Defendant requests that the Court dismiss this case with prejudice. The FAA provides:
If any suit or proceeding be brought in any of the courts of the United States upon any issue referable to arbitration under an agreement in writing for such arbitration, the court in which such suit is pending, upon being satisfied that the issue involved in such suit or proceeding is referable to arbitration under such an agreement, shall on application of one of the parties stay the trial of the action until such arbitration has been had in accordance with the terms of the agreement, providing the applicant for the stay is not in default in proceeding with such arbitration.9 U.S.C. § 3. The Ninth Circuit has explained that courts have the discretion to grant summary judgment or dismiss cases "when all claims are barred by an arbitration clause." Sparling v.
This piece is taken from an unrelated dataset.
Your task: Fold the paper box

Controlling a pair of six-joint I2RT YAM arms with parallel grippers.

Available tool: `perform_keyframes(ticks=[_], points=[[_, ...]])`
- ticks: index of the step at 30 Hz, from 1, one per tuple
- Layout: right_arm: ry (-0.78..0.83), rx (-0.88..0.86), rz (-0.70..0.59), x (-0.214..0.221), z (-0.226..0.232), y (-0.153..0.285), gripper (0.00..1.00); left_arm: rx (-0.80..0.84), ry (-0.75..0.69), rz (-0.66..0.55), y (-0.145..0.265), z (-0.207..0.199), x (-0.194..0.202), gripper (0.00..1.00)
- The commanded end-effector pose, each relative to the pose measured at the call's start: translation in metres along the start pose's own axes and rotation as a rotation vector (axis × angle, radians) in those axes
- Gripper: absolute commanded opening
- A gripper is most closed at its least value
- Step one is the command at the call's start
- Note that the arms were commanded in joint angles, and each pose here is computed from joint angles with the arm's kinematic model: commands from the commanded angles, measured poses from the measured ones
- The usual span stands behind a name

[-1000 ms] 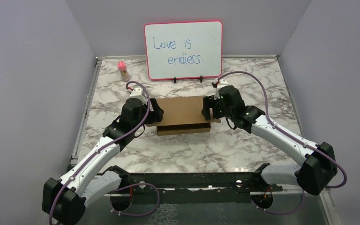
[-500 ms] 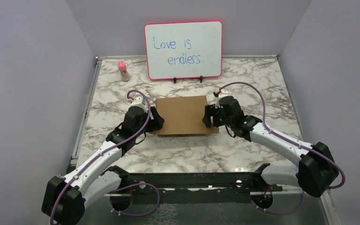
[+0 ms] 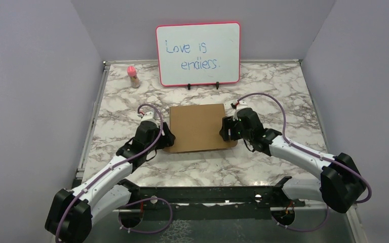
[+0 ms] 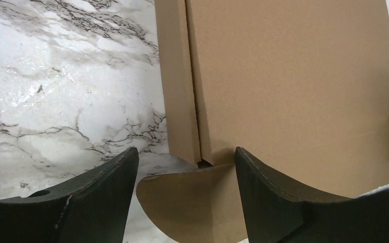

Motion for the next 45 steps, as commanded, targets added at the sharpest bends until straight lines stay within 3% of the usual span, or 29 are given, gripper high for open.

Hoffman Constr. Co., Inc., 864 F.2d 635, 638 (9th Cir. 1988). In this case, however, a stay appears to be the better course based on the statutory language and because there has been no adjudication on the merits.
III. CONCLUSION
For all of the foregoing reasons, the Court GRANTS defendant's motion to compel arbitration (Dkt. #10). This case shall be stayed pending the completion of the arbitration. The Clerk of the Court is directed to remove this case from the Court's active caseload.